Just under £1m is being invested into the business support programme across Devon and Somerset. The service is part of the wider Rural Growth Network for Devon and Somerset, which is being led by the HotSW LEP in partnership with Devon and Somerset County Councils. Funding comes from the Defra sponsored RGN programme as well as Devon County Council , which is providing support for innovation in rural businesses.

Chris Garcia, Chief Executive of the Local Enterprise Partnership said: “Supporting rural businesses is critical to the economy of the Heart of the South West area – this dedicated service is set to make a huge difference by providing a range of tailored business services that are easily accessible.”

The Heart of the South West Business Support service is delivered by Peninsula Enterprise, who has been working with businesses in the South West for over 20 years and has extensive experience of engaging businesses and delivering economic impact through business support.

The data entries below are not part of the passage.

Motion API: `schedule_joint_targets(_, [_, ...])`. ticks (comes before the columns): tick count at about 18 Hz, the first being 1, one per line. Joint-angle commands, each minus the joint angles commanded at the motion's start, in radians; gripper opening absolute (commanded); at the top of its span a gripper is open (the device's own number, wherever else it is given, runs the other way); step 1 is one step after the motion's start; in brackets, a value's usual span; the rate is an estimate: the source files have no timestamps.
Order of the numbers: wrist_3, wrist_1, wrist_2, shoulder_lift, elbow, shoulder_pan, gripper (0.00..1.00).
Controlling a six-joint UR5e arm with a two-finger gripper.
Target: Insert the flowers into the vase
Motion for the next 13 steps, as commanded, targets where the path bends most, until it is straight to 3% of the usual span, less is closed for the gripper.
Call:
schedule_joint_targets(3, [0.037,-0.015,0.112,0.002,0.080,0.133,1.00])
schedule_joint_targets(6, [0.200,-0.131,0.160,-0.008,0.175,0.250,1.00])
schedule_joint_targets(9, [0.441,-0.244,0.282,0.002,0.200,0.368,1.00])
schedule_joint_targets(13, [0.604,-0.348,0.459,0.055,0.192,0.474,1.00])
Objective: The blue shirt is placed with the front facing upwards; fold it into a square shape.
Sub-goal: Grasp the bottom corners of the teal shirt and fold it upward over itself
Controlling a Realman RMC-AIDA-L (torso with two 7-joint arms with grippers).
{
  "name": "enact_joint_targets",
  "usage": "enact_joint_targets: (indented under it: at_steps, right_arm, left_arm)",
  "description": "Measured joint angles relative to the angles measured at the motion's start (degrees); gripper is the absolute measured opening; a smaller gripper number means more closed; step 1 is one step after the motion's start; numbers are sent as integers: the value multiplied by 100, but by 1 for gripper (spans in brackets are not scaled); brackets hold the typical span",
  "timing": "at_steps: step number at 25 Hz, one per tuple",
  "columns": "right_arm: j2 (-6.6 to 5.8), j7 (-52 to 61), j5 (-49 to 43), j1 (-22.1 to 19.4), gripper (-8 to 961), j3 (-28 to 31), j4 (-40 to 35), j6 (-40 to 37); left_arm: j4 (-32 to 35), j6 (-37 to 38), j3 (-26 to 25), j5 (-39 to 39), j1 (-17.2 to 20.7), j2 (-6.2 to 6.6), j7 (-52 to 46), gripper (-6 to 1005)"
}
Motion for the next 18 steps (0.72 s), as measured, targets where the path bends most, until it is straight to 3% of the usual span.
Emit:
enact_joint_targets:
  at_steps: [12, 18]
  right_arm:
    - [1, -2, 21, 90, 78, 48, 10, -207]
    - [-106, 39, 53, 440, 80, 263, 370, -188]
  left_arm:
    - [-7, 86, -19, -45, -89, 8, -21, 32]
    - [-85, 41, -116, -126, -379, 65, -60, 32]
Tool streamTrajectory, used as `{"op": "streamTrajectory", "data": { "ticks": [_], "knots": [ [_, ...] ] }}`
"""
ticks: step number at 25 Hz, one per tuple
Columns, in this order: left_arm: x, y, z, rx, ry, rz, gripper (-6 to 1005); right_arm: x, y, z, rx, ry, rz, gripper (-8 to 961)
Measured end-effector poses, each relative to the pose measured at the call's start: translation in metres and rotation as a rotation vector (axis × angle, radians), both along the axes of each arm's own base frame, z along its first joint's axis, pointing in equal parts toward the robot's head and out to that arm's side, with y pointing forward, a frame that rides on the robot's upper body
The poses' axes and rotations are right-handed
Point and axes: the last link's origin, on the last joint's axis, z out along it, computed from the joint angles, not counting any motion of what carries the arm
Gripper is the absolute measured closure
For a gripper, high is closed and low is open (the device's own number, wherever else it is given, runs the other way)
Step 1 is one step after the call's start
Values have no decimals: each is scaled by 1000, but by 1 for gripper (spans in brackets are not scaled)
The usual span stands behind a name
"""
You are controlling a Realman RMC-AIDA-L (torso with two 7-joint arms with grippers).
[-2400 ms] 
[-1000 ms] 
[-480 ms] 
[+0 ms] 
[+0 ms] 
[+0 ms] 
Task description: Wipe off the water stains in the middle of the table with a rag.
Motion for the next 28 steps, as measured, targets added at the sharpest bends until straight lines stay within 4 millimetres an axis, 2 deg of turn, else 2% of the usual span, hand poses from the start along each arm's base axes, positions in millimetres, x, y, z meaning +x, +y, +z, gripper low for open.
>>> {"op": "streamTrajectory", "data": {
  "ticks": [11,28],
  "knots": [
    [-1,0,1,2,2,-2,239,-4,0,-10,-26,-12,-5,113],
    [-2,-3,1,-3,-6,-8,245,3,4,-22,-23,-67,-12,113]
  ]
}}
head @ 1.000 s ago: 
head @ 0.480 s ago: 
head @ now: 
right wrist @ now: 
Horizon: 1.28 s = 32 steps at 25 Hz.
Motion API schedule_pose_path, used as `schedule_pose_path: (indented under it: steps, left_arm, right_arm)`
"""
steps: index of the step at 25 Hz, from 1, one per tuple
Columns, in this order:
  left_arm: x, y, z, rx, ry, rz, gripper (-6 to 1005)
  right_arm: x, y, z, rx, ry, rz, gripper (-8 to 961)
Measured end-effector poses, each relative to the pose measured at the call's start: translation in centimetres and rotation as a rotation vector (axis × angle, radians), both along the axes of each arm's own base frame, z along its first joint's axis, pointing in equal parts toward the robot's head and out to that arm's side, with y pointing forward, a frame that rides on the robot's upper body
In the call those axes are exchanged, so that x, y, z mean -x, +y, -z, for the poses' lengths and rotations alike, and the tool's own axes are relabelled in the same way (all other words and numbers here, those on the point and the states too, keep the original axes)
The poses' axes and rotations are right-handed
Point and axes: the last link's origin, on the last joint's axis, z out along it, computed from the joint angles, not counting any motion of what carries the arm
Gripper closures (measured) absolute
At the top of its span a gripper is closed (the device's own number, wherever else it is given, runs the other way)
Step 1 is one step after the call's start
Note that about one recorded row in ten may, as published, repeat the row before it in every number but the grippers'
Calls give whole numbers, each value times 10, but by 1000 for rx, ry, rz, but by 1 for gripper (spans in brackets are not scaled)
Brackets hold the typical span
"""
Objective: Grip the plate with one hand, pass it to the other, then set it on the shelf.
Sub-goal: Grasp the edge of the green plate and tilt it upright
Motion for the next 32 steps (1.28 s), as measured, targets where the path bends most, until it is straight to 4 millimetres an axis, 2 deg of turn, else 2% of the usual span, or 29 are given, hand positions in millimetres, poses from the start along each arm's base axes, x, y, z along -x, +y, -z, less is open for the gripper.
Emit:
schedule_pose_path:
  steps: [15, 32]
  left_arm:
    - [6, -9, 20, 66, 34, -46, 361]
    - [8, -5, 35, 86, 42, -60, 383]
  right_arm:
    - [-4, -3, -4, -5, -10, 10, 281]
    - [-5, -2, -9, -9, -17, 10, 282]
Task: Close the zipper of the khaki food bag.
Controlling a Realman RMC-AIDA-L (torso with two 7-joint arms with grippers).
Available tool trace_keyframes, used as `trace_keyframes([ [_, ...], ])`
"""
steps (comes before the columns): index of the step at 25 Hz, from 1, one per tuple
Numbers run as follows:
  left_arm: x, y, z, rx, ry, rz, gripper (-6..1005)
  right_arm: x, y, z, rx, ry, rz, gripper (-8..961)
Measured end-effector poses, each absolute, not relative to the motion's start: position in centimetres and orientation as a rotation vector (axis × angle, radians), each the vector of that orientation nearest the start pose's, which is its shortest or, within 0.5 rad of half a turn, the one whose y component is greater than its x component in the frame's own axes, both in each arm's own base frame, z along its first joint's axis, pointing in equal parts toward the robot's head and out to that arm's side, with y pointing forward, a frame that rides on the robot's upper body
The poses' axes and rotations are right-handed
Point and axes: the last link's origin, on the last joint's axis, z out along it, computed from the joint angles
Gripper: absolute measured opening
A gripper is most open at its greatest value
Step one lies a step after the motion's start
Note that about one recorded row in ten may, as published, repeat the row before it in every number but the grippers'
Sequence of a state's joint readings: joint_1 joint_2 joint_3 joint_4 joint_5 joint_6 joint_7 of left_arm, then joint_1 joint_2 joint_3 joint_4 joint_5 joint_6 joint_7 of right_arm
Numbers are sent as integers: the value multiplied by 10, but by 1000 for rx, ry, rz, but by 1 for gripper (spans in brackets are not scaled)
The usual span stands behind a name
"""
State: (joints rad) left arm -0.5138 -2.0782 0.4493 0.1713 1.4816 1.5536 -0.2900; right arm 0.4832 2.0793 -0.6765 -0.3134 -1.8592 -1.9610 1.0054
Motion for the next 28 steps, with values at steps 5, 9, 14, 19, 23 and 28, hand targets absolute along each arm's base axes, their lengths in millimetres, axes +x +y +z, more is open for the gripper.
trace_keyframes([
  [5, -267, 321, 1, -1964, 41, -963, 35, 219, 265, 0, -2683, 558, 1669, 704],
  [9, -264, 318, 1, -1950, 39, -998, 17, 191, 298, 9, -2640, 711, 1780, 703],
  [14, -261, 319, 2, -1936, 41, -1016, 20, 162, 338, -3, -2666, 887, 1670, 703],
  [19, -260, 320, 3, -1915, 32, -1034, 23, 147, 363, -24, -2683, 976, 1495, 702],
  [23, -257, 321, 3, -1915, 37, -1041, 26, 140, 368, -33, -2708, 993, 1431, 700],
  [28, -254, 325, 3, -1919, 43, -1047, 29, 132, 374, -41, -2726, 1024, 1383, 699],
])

David Hynd, Head of Rural at Peninsula Enterprise said: “This new service provides the essential advice, knowledge and guidance that rural businesses need to succeed.

“Businesses eligible for the full service will receive an action plan to help them move their business idea forward and put plans into reality, and will be able to access further assistance via a voucher based support programme.”

Cllr Andrew Leadbetter, Devon County Council Cabinet Member for Economy and Growth said: “The overall £2.9m RGN investment is expected to boost the rural economy by £40m by providing the opportunities and infrastructure that rural businesses need to grow – businesses across Devon are set to benefit directly from the range of services that this new support programme will provide, helping this aim to be achieved.”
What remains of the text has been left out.